There is data mining–and then there is predictive data mining, also called predictive analytics. Businesses use data mining to paint a picture of what has happened in the past and what is happening now. They use predictive analytics to go a step further and make reliable forecasts of what is likely to happen in the future–and act accordingly.
IBM® SPSS® Modeler, a predictive intelligence workbench, gives them a powerful and comprehensive set of tools to evaluate trends and their likely outcomes. SPSS Modeler delivers results for almost any user, from expert data miners to business and data analysts. It does not require programming skills or a knowledge of advanced statistics, and is widely used in business areas such as customer relations management (CRM), inventory management and resource planning, employee and customer acquisition and retention, asset management and many other predictive modelling applications.
SPSS Modeler is available in different editions, each of which provides enhanced features and functionality. View Editions Comparison for an overview of the functionality of each edition.
SPSS Modeler - Features and benefits
Data understanding
- A wide range of interactive graphs. Regions or elements of a graph can be selected and viewed, or selected for analysis, while visual link analysis reveals associations in the data.
- IBM SPSS Statistics graphs and reporting tools can be accessed directly from the interface.
Data preparation
- Data sources include Cognos Business Intelligence, IBM DB2, Oracle, Microsoft SQL Server, Informix®, Neoview, Netezza, mySQL (Sun) and Teradata, as well as mainframe data through zDB2 and IBM Classic Federation Server support. Also delimited and fixed-width text files, SPSS Statistics files, SAS, IBM SPSS Data Collection data sources or XML.
- A range of data-cleaning options are available to remove or replace invalid data, automatically impute missing values, and mitigate for outliers.

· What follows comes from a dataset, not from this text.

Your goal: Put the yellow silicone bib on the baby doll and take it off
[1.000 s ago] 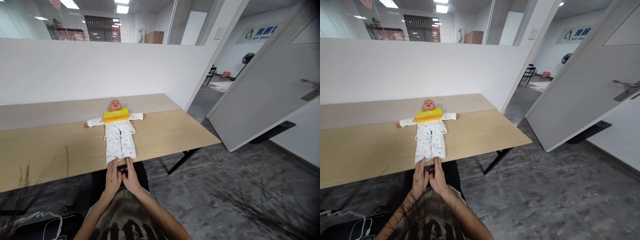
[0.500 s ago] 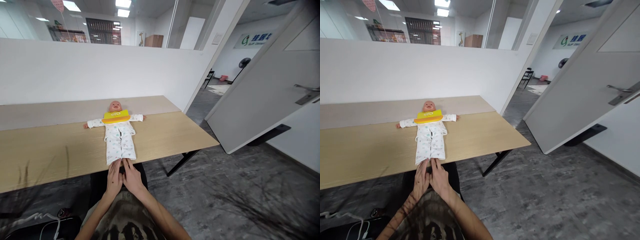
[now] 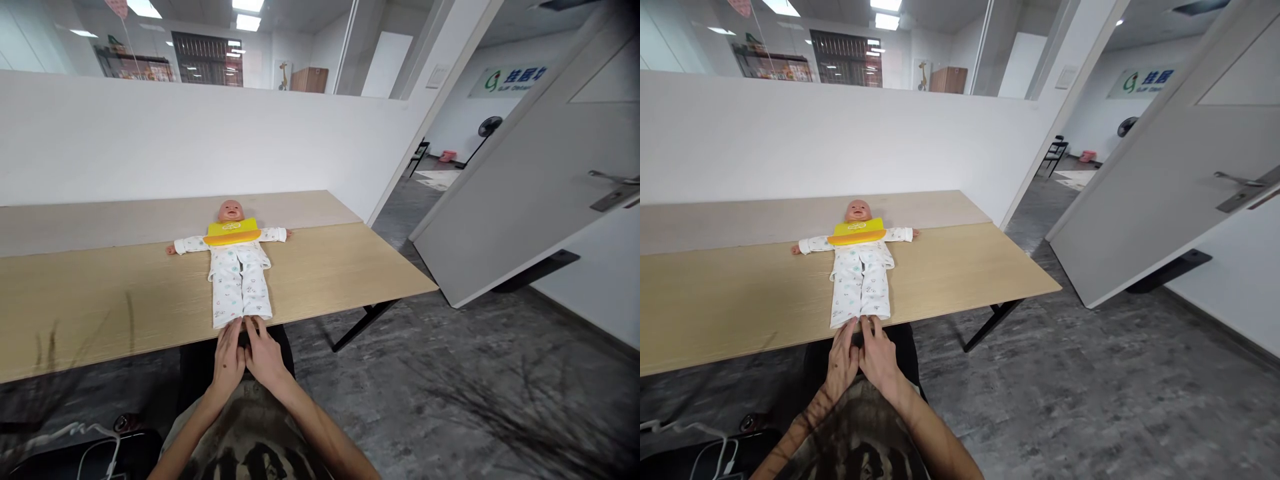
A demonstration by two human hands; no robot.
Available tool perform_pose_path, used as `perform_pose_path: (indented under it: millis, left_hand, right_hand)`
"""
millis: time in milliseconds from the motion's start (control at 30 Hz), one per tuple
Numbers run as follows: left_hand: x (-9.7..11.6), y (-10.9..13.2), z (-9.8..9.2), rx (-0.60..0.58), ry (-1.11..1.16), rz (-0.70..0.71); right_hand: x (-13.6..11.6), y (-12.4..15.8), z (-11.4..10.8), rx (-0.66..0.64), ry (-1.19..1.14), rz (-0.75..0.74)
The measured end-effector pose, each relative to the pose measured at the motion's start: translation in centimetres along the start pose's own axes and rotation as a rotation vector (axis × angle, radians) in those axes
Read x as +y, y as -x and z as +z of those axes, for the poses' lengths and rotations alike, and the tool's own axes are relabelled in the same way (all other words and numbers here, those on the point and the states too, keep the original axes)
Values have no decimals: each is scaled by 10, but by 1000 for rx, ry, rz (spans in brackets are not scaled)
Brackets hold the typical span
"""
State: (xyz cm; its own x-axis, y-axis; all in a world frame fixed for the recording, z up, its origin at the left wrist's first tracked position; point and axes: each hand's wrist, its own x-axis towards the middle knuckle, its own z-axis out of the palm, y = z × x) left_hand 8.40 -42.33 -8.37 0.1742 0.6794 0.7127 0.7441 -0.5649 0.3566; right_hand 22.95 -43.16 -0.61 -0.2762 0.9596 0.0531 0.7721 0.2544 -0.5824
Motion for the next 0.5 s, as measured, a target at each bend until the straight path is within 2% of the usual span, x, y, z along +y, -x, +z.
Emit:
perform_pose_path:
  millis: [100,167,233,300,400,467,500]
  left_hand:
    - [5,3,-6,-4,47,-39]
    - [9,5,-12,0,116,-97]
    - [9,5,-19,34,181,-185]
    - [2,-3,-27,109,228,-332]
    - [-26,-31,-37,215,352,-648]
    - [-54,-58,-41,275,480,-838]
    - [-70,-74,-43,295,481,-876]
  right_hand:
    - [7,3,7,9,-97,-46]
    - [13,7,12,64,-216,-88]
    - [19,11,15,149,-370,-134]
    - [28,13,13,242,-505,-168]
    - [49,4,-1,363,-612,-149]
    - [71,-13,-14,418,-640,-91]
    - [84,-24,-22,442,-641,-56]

- Automatic data preparation methods interrogate and condition data for analysis.
- Data preparation and conditioning methods include field filtering, naming, derivation, binning, re-categorization, value replacement and field re-ordering; record selection, sampling, merging and concatenation; sorting, aggregation and balancing; and data restructuring, partitioning and transposition.
- String functions include string creation, substitution, search and matching; whitespace removal and truncation.
- Data management and transformations performed in SPSS Statistics can be accessed directly the interface.
Data modeling and evaluation
- Advanced data mining algorithms deliver the best results from the data.
- Interactive model and equation browsers and an advanced statistical output viewer.
- Variable importance graphs show the relative impact of data attributes on predicted outcomes.
- Several models can be combined, or one model used to analyze another.
- Automatic (binary and numeric) classification and clustering can be used in place of individual algorithms.
- Custom algorithms can be integrated with the Component-Level Extension Framework.
- Integration of SPSS Statistics allows the use of R to extend analysis.
- SPSS Modeler includes a dedicated RFM scoring algorithm to provide Recency, Frequency, and Monetary value scores.
Modeling algorithms
- Decision tree algorithms, including interactive tree building (C&RT, C5.0, CHAID & QUEST).
- An interactive rule-building algorithm (Decision List).
- Clustering and segmentation algorithms (K-Means, Kohonen, Two Step, Discriminant, Support Vector Machine).
- Data reduction algorithms (Factor/PCA, Feature Selection).
- Linear equation modeling (Regression, Linear, GenLin).
- Bayesian model with incremental learning (self-learning response model).
- Time-series forecasting models.
- Neural Networks (multi-layer perceptrons with back-propagation learning, and radial basis function networks).
- An advanced algorithm for wide datasets (Support Vector Machine).
- Graphical probabilistic models (Bayesian networks).
- Calculate the likely time to an event (Cox regression).
- Cluster-based algorithm for detecting unusual results (anomaly detection).
- Nearest neighbor modeling and scoring algorithm (KNN).
- Association discovery algorithm with advanced evaluation functions (Apriori).
- Association algorithm that supports multiple consequents (CARMA).
- Sequential association algorithm for order-sensitive analyses (Sequence).
Deployment
- Model export to SQL or PMML (the XML-based standard format for predictive models).
- Data export to delimited text files, Excel, SPSS Statistics, SAS, Cognos Business Intelligence packages, and operational databases.
- Enhanced deployment with IBM SPSS Collaboration and Deployment Services for innovative analytics management, process automation and deployment capabilities.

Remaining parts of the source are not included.